5 Increase efficiency through sharing. Hotels should consider taking advantage of another company’s assets, similar to the way Starbucks (www.starbucks.com) partnered with Lyft to give its staff free rides to work — a strategy that also frees up parking, says Adam Kennedy, U.S. advisory and hospitality and leisure leader for PwC (www.pwc.com). From another perspective, delivery and supply chain-focused sharing networks such as Cargomatic (www.cargomatic.com) can reduce demand on hotel staff and assets to transfer goods among properties, as Cohealo (www.cohealo.com) does in healthcare.

Internal social media networks expose staff talents and expertise across the brand. For example, Intercontinental Hotels Group’s (www.ihg.com) e-learning portal taps the wisdom of the crowd to help sales staff share successful group sales ideas.

6 Leverage personalization and localization. Hotels launching lifestyle brands and dining brands enabling local managers to run their own social media, are two ways to respond to guests’ interest in curated experiences that are personalized and local. More effective customer analytics and integration with local services and destinations make each site feel authentic and unique.

7 Unbundle services. Sites like Airbnb separate room costs from everything else, such as cleaning frequency or laundry services.

“There is no reason that technology cannot allow us to facilitate much more choice in the hotel stay,” Fawcett says. 

Some hotels eliminating room service are starting to offer food delivery orders from services such as DoorDash (www.doordash.com) right in their app.

8  Learn from their mobile tech savvy. To begin with, a great mobile UX — clean, image-heavy, personalized, frictionless — is a hallmark of sharing economy apps and mobile-friendly web sites. Hospitality companies would do well to imitate the design of these platforms when creating their own mobile apps. Additionally, offering length-of-stay pricing, area entertainment booking and social integration are other powerful features worth imitating.
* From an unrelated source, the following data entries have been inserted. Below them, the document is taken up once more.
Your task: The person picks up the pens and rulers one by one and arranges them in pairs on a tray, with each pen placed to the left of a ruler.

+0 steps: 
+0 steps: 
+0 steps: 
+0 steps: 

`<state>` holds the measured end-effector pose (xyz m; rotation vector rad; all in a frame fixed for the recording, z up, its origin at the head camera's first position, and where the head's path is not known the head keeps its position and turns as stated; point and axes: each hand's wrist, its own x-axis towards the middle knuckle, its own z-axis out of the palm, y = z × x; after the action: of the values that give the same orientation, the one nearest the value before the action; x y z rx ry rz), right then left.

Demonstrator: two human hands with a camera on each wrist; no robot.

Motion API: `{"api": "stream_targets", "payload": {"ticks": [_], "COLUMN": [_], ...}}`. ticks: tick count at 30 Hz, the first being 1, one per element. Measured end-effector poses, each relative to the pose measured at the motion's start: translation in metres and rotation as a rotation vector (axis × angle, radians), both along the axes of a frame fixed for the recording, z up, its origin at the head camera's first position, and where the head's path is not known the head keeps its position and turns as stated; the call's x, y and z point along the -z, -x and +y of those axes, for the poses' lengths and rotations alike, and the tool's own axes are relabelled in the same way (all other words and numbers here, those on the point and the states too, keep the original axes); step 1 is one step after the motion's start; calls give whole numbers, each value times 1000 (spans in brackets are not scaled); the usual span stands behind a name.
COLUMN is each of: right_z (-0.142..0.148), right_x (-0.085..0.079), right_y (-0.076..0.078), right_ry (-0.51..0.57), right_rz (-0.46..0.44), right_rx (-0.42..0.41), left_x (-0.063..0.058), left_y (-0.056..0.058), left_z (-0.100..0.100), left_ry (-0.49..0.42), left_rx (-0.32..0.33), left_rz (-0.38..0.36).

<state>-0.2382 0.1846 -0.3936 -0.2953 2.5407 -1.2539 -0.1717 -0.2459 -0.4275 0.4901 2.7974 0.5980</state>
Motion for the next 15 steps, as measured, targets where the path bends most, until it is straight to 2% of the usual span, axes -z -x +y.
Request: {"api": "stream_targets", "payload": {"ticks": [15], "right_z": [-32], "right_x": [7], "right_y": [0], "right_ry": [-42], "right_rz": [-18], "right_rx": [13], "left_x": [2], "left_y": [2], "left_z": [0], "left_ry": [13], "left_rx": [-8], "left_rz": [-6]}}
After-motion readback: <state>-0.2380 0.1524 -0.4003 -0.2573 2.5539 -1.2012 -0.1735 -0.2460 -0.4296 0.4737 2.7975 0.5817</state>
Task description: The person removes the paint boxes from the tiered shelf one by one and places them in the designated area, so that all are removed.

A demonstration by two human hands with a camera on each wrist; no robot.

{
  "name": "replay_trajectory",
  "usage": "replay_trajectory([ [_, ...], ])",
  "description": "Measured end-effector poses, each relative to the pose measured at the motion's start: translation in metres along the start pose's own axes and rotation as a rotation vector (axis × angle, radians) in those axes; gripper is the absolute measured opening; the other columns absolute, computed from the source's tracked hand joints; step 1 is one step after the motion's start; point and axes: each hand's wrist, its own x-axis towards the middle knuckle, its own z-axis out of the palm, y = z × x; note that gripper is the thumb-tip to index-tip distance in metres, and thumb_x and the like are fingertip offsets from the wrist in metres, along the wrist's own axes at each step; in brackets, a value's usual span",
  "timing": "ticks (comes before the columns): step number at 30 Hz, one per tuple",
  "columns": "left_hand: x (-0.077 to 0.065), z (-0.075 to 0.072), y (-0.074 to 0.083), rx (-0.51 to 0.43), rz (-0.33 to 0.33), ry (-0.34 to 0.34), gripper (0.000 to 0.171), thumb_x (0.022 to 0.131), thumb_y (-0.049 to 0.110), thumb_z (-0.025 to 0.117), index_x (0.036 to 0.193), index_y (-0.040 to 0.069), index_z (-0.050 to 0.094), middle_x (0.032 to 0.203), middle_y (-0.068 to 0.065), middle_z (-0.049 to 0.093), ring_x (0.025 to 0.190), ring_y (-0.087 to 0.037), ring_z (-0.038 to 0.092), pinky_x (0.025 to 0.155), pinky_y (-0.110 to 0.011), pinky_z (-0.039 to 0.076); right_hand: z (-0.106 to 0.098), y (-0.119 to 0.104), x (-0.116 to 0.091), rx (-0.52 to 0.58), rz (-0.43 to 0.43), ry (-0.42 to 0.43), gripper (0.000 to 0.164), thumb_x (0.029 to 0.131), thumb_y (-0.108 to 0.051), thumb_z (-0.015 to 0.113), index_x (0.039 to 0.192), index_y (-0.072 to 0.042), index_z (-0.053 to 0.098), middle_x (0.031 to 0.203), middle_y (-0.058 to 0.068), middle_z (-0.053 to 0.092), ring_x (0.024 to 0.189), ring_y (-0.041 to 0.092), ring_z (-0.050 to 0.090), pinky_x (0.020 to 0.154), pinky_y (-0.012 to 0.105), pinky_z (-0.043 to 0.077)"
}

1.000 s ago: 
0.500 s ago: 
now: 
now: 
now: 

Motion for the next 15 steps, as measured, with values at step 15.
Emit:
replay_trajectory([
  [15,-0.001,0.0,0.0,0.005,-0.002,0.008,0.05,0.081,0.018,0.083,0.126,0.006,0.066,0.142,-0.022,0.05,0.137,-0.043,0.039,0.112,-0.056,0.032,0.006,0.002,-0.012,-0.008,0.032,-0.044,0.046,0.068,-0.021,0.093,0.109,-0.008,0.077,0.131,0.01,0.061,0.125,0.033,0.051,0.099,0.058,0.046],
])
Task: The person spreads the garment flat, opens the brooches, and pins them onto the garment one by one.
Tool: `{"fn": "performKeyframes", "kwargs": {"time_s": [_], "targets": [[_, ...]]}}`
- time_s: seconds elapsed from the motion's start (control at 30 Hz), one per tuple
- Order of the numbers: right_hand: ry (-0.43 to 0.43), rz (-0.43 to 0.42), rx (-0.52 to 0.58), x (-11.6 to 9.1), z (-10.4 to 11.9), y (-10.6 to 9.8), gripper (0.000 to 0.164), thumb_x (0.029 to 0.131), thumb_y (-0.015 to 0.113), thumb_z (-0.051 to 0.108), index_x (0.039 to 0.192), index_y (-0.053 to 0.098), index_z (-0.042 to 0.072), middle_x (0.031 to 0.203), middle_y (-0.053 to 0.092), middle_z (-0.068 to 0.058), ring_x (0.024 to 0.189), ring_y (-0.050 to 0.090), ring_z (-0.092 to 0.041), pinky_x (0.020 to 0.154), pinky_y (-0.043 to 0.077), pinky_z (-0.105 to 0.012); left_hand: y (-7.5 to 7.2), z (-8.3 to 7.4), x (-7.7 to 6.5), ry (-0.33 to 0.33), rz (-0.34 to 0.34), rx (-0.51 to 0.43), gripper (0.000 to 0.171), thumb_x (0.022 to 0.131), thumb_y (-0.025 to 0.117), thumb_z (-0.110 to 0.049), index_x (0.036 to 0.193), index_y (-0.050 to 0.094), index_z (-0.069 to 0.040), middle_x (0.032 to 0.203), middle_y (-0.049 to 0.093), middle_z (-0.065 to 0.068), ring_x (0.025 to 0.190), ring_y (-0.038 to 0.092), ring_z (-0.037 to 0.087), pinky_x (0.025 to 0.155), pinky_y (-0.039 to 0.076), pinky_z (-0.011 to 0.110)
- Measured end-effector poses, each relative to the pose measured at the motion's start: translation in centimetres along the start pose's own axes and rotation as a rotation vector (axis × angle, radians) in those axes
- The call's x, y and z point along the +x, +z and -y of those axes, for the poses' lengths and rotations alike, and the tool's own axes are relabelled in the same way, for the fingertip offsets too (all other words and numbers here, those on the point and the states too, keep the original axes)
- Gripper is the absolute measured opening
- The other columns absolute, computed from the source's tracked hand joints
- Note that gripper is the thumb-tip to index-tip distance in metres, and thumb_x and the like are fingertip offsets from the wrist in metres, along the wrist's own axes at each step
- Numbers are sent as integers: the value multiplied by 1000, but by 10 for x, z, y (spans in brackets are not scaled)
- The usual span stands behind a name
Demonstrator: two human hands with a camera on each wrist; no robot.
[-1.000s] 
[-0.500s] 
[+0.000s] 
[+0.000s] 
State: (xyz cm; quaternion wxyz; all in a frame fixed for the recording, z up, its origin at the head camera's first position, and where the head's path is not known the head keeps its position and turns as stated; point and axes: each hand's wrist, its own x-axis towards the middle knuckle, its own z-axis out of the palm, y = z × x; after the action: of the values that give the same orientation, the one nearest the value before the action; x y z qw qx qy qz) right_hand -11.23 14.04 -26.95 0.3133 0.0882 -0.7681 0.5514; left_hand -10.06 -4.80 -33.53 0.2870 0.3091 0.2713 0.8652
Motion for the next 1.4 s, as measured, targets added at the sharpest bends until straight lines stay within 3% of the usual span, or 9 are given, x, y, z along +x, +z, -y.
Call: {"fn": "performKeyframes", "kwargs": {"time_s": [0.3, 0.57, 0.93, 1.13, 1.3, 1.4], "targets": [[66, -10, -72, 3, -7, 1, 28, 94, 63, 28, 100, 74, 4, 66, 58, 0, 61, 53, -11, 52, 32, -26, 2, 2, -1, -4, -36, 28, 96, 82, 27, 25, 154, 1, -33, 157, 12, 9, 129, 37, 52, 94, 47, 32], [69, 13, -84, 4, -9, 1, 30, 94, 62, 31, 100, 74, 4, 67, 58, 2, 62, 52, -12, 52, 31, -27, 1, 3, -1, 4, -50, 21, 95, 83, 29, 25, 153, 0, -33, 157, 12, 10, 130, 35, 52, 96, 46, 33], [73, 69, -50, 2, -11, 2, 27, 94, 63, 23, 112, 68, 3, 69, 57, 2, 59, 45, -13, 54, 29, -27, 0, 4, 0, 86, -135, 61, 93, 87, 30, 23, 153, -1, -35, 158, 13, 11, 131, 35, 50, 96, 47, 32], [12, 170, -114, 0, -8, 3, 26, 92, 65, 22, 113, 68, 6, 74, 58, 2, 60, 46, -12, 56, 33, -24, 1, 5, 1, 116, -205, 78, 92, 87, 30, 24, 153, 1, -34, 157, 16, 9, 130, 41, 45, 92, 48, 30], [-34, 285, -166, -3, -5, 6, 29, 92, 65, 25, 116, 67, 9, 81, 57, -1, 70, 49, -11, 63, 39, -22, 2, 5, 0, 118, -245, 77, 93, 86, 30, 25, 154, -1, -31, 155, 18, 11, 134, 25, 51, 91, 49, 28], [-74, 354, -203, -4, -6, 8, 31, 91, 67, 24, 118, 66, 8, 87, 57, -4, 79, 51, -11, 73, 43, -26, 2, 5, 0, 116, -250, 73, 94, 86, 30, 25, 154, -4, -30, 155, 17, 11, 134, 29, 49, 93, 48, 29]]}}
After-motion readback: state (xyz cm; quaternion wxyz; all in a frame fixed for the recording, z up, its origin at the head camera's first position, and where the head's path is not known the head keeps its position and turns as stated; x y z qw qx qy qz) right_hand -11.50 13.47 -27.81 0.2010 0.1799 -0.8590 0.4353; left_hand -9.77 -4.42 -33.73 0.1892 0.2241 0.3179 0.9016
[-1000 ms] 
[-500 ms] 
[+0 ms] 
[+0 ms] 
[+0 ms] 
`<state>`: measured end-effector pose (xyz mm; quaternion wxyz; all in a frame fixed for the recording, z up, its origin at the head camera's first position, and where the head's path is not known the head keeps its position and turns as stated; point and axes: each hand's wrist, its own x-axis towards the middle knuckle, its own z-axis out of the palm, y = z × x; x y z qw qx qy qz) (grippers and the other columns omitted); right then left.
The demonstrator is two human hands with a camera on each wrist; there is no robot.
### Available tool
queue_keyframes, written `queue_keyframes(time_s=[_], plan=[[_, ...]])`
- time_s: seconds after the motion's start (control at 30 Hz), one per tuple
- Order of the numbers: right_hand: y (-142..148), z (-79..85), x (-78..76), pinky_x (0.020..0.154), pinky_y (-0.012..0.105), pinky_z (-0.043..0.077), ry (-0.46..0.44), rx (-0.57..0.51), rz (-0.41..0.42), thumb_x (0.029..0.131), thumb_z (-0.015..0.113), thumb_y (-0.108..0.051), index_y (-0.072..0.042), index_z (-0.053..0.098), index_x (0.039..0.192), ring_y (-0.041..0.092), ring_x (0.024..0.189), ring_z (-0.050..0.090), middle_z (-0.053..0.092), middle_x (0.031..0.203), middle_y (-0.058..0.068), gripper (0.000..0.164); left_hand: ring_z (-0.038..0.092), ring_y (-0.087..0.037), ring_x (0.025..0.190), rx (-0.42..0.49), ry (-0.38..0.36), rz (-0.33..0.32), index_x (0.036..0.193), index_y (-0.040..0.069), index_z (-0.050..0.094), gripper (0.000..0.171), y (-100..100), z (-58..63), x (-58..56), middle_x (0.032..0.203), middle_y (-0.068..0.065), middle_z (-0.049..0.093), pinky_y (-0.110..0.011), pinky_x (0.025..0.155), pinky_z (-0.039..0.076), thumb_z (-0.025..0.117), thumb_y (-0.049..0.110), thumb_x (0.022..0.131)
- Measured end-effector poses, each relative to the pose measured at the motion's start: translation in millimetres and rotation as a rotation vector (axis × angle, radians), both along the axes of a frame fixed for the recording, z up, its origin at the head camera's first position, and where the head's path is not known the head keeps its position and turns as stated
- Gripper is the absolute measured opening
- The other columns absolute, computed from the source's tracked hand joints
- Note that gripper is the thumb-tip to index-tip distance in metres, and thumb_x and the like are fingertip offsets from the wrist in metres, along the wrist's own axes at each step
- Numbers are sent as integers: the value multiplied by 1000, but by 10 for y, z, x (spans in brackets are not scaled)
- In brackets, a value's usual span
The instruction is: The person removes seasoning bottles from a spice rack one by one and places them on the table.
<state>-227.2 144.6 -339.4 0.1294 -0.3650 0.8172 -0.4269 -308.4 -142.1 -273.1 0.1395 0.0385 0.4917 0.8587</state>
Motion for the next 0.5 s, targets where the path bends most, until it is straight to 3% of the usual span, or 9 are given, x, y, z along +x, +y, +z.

“Making the digital experience really satisfying for the customer is a huge extension for the brand and drives loyalty,” Kennedy says.

When hotels and restaurants partner with peer-to-peer network businesses, they are often able to learn. Working with Roadie helped Waffle House learn about e-coupons, digital redemption and using analytics.

Engaging with the sharing economy is becoming mandatory.

“I think the industry is generally behind on this topic,” Owyang warns, saying that hospitality organizations need to act now because “customer expectations are changing.”